Così, mentre Musk e Dorsey sembrano essere più concentrati sul blockchain per Web 2.0 per evolversi in Web 3.0, altri stanno scommettendo su Web3 essere veramente decentralizzato e condizionatamente / concettualmente oltre il regno dei molti o pochi, in una nuova architettura che, a loro parere, può cambiare completamente la società.
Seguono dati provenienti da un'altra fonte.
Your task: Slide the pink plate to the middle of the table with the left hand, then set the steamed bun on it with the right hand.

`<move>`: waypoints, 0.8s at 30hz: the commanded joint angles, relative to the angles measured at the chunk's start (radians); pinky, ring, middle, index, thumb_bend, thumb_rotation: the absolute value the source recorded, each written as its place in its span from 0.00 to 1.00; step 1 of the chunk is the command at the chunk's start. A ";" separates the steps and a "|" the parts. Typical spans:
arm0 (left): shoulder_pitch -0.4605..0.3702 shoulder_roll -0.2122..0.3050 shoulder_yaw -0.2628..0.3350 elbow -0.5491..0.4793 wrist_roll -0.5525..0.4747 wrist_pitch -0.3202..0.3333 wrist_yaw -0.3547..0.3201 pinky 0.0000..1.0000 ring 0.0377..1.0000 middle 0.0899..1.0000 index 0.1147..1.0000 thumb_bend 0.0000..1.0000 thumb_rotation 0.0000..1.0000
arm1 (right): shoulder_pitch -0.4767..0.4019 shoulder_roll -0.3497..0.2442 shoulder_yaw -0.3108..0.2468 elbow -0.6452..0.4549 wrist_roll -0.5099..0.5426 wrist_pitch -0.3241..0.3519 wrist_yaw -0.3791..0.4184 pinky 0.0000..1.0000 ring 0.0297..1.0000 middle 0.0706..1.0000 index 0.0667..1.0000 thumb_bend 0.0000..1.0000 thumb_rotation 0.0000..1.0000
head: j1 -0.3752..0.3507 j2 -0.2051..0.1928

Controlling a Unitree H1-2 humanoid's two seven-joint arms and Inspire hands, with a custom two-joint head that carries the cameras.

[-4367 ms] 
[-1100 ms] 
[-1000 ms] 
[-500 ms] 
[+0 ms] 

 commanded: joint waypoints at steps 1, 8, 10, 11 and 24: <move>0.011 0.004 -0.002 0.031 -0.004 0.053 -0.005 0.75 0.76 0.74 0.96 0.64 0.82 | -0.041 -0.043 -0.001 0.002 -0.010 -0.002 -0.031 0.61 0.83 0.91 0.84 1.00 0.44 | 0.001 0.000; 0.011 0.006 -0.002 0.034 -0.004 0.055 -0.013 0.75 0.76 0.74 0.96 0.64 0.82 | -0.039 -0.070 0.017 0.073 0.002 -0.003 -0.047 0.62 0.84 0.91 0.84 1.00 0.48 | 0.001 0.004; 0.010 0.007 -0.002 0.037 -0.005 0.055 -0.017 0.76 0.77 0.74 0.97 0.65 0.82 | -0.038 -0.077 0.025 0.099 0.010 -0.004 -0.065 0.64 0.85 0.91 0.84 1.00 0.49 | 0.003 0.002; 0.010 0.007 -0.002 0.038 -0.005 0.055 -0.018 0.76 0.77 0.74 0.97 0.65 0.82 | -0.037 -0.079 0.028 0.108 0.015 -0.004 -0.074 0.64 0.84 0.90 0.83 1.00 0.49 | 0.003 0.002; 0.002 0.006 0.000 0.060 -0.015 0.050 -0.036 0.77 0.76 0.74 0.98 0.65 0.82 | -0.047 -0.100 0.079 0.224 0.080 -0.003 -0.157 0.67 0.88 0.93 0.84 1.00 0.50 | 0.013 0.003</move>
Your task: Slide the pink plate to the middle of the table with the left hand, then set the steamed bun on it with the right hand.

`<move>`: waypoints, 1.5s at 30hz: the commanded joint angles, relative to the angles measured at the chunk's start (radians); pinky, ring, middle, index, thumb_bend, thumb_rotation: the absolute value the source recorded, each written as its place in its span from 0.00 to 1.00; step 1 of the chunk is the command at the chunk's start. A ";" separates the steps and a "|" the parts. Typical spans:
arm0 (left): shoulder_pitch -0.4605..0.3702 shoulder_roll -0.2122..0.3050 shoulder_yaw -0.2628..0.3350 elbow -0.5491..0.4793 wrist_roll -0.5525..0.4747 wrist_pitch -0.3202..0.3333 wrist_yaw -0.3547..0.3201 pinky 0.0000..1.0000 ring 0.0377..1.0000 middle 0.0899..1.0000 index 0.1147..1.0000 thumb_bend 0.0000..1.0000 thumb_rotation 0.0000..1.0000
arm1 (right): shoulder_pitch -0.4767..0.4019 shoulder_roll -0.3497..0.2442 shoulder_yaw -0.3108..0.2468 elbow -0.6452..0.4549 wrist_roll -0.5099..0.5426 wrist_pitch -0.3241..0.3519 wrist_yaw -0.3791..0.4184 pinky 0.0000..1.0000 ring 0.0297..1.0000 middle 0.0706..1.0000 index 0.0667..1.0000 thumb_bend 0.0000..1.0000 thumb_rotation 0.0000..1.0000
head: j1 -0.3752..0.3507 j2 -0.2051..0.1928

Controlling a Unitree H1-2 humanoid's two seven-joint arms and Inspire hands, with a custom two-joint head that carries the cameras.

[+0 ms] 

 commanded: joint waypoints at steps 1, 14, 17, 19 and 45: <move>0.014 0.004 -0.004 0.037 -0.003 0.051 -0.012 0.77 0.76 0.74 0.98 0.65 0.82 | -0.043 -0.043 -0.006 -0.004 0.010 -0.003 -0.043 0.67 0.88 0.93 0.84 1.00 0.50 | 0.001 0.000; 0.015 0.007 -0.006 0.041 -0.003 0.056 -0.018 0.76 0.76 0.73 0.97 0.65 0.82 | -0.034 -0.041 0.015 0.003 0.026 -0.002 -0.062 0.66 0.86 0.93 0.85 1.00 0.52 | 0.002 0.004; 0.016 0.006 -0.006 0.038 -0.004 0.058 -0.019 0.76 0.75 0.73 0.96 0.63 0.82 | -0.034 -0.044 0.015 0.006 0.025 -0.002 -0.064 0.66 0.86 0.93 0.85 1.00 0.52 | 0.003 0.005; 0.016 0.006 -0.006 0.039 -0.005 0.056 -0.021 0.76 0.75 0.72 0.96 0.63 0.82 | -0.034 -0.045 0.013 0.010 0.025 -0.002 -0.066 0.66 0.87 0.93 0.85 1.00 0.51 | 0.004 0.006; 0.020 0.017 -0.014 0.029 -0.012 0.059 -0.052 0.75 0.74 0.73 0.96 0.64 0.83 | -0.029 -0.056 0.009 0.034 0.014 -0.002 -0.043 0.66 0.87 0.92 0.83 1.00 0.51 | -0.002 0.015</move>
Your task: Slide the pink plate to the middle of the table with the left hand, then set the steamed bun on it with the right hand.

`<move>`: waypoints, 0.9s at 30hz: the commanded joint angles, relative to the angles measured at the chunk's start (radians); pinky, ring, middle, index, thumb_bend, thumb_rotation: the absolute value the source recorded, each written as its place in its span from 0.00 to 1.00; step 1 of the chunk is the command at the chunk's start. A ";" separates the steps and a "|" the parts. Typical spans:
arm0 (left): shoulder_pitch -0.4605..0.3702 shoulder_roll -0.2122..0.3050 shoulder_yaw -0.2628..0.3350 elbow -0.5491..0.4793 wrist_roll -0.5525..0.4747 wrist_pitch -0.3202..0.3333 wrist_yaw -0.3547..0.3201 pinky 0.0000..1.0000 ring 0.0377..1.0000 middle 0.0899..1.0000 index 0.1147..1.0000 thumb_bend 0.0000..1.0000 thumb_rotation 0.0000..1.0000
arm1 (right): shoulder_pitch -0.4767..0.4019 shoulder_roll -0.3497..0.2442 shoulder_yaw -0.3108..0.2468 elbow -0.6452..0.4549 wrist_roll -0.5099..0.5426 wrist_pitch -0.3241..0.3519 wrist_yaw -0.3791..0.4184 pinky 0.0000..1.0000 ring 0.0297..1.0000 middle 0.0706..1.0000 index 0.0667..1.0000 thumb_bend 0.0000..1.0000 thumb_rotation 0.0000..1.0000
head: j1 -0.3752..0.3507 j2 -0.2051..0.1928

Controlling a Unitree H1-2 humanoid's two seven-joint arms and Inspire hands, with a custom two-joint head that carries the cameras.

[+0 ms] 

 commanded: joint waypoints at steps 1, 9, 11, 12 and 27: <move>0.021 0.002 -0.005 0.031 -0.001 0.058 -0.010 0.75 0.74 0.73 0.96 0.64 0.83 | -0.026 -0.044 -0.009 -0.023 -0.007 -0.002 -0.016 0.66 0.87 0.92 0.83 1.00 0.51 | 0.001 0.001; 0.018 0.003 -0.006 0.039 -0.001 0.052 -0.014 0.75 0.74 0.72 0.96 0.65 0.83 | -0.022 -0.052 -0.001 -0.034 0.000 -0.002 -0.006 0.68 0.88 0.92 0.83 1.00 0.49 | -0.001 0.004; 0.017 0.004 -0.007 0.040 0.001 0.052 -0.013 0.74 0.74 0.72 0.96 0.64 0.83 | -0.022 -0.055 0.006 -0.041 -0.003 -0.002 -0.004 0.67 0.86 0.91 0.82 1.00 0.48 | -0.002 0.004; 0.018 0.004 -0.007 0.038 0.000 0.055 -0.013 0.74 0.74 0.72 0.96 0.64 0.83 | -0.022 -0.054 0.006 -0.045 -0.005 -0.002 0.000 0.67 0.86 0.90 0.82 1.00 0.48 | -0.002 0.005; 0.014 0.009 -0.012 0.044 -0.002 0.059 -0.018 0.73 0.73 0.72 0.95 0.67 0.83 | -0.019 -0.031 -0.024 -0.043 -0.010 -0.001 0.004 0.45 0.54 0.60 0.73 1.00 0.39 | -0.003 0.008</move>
Se questo sarà il caso, per meglio o per peggio, vedremo. Inoltre, dal momento che tanto di quello di cui stiamo parlando è accaduto in questo millennio, e ad un tasso esponenziale collaudato, avremo sicuramente una buona immagine entro la fine di questo decennio. Una cosa è chiara: gli investimenti nelle tecnologie e nelle aziende di blockchain non cessano di crescere, non ultimo perché servirà sia una che l’altra visione. E in un certo senso, entrambi gli approcci sono gli stessi: Web3 o 3.0 sono almeno numericamente uguali.